> **EXERCISE AIM**:
Exact copy, no pictures: return all the records as they stand.

── PROVIDED ENTRIES

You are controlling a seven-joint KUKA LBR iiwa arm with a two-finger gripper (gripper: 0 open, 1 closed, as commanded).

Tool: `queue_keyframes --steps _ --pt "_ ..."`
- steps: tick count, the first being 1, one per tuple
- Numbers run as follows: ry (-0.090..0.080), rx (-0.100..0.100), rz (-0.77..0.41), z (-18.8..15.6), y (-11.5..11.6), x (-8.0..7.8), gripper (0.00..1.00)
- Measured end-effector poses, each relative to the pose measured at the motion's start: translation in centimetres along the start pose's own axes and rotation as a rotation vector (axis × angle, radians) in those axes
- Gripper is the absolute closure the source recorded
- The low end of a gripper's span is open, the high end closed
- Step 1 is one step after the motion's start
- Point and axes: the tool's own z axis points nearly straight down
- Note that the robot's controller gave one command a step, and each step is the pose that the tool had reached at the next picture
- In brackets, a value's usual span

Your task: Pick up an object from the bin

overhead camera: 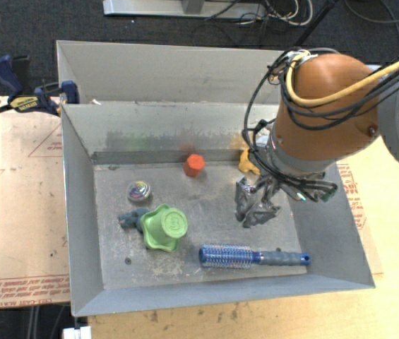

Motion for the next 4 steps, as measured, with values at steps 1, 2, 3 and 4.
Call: queue_keyframes --steps 1,2,3,4 --pt "0.009 -0.006 -0.019 13.8 -2.1 6.1 0.0" --pt "-0.018 0.015 -0.107 17.8 -2.6 5.5 0.0" --pt "-0.009 0.011 -0.106 17.7 -2.5 5.7 1.0" --pt "-0.003 0.004 -0.11 4.2 -4.1 5.4 1.0"
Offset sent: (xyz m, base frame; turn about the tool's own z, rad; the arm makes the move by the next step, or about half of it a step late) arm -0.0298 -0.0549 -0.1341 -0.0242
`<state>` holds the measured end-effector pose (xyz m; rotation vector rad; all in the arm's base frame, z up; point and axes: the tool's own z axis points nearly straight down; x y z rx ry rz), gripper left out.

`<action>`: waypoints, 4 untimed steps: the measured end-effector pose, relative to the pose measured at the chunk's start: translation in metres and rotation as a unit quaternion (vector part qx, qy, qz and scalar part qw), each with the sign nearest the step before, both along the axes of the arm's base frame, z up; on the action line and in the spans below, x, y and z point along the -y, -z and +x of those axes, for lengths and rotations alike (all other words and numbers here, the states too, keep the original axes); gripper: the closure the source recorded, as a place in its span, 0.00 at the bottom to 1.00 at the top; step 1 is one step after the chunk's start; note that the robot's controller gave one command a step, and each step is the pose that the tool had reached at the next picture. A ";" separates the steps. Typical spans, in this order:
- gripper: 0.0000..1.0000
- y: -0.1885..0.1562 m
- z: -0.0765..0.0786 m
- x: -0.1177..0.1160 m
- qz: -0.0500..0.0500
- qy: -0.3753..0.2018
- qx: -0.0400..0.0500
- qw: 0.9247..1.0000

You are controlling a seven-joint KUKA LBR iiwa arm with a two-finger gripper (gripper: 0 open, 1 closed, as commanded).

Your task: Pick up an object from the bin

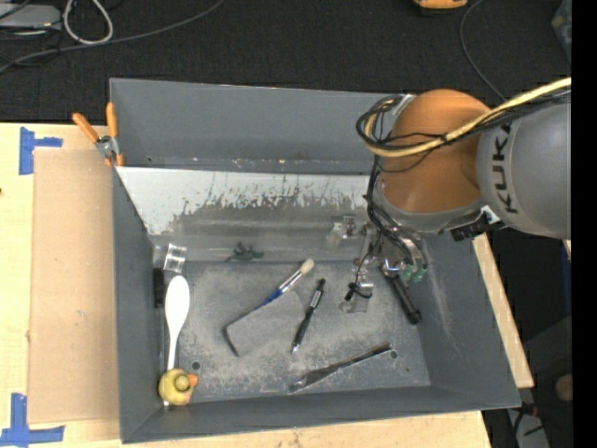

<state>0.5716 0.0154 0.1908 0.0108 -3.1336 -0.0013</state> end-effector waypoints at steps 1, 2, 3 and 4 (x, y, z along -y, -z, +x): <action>0.00 -0.004 0.002 0.000 0.000 0.000 0.004 1.000; 0.00 0.043 0.000 -0.040 0.000 -0.061 0.005 0.998; 0.00 0.057 0.004 -0.083 0.001 -0.263 0.005 0.965; 0.00 0.088 -0.001 -0.139 0.004 -0.263 0.000 0.965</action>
Offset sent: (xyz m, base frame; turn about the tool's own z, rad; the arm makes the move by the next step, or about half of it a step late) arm -0.0051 0.1049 -0.1208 -0.3346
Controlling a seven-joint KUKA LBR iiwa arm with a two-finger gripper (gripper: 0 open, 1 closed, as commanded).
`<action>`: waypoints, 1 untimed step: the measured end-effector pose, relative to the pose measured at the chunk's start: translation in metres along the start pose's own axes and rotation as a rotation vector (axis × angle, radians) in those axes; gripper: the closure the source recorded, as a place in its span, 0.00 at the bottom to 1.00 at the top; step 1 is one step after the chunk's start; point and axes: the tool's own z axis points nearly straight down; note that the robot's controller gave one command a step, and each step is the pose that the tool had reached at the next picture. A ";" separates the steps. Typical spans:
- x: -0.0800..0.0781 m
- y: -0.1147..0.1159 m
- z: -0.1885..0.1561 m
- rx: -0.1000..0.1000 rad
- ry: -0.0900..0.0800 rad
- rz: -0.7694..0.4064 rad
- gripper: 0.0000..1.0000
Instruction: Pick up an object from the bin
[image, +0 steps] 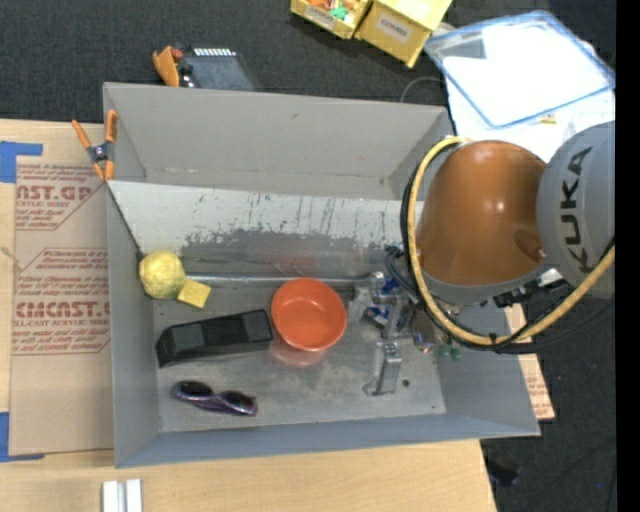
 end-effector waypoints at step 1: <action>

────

> **EXERCISE ANSWER**:
You are controlling a seven-joint KUKA LBR iiwa arm with a two-finger gripper (gripper: 0 open, 1 closed, as commanded).

Tool: `queue_keyframes --steps _ --pt "_ ..."`
- steps: tick count, the first being 1, one per tuple
- Numbers run as follows: ry (-0.090..0.080), rx (-0.100..0.100), rz (-0.77..0.41), z (-18.8..15.6), y (-11.5..11.6), x (-8.0..7.8), gripper (0.00..1.00)
- Measured end-effector poses, each relative to the pose measured at the motion's start: translation in centimetres along the start pose's own axes and rotation as a rotation vector (axis × angle, radians) in those axes
- Gripper is the absolute closure the source recorded
- The low end of a gripper's span is open, the high end closed
- Step 1 is one step after the motion's start
- Point and axes: the tool's own z axis points nearly straight down
- Note that the robot's controller gave one command a step, and each step is the pose that the tool had reached at the next picture
- In brackets, a value's usual span

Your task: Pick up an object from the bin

overhead camera: 

Motion for the next 4 steps, as measured, with values at steps 1, 2, 3 and 4.
Call: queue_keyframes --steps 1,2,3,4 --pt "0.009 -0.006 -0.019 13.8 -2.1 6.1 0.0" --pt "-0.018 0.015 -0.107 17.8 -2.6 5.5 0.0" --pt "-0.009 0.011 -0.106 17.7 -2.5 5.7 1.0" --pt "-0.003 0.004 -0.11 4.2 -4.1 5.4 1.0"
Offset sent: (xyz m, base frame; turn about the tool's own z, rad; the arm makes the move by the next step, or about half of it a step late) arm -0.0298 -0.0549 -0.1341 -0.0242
`<state>` holds the measured end-effector pose (xyz m; rotation vector rad; all in the arm's base frame, z up; point and axes: the tool's own z axis points nearly straight down; x y z rx ry rz), gripper left out.

`<action>`: waypoints, 4 untimed steps: the measured end-effector pose, relative to the pose measured at the chunk's start: translation in metres and rotation as a unit quaternion (vector part qx, qy, qz and scalar part qw), each with the sign nearest the step before, both along the axes of the arm's base frame, z up; on the action line and in the spans below, x, y and z point along the -y, -z and +x of those axes, for lengths and rotations alike (all other words and numbers here, the states too, keep the original axes); gripper: the closure the source recorded, as a place in its span, 0.00 at the bottom to 1.00 at the top; step 1 is one step after the chunk's start; note that the robot's controller gave one command a step, and each step is the pose that the tool had reached at the next picture. A ";" separates the steps. Typical spans, in this order:
- gripper: 0.0000..1.0000
- y: -0.1885..0.1562 m
- z: -0.0765..0.0786 m
- x: -0.1177..0.1160 m
- qz: -0.0500..0.0500
- qy: -0.3753..0.2018
- qx: -0.0400..0.0500
- qw: 0.9247..1.0000

You are controlling a seven-joint KUKA LBR iiwa arm with a two-finger gripper (gripper: 0 open, 1 closed, as commanded).

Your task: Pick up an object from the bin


<state>0.5716 0.0154 0.1908 0.0108 -3.1336 -0.0013</state> end-effector waypoints at steps 1, 2, 3 and 4 (x, y, z along -y, -z, +x): <action>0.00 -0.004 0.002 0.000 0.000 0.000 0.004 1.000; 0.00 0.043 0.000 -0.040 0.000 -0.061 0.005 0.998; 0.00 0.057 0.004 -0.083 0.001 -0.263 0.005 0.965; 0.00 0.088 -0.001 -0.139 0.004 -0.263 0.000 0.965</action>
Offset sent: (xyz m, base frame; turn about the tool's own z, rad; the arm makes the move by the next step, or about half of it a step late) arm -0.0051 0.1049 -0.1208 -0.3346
Controlling a seven-joint KUKA LBR iiwa arm with a two-finger gripper (gripper: 0 open, 1 closed, as commanded).
`<action>`: waypoints, 1 untimed step: the measured end-effector pose, relative to the pose measured at the chunk's start: translation in metres along the start pose's own axes and rotation as a rotation vector (axis × angle, radians) in those axes; gripper: the closure the source recorded, as a place in its span, 0.00 at the bottom to 1.00 at the top; step 1 is one step after the chunk's start; point and axes: the tool's own z axis points nearly straight down; note that the robot's controller gave one command a step, and each step is the pose that the tool had reached at the next picture. A ";" separates the steps. Typical spans:
- x: -0.0800..0.0781 m
- y: -0.1147..0.1159 m
- z: -0.1885..0.1561 m
- rx: -0.1000..0.1000 rad
- ry: -0.0900..0.0800 rad
- rz: -0.7694..0.4064 rad
- gripper: 0.0000..1.0000
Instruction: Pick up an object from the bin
[image, +0 steps] 
 end-effector waypoints at step 1: <action>

The work on this exercise is complete.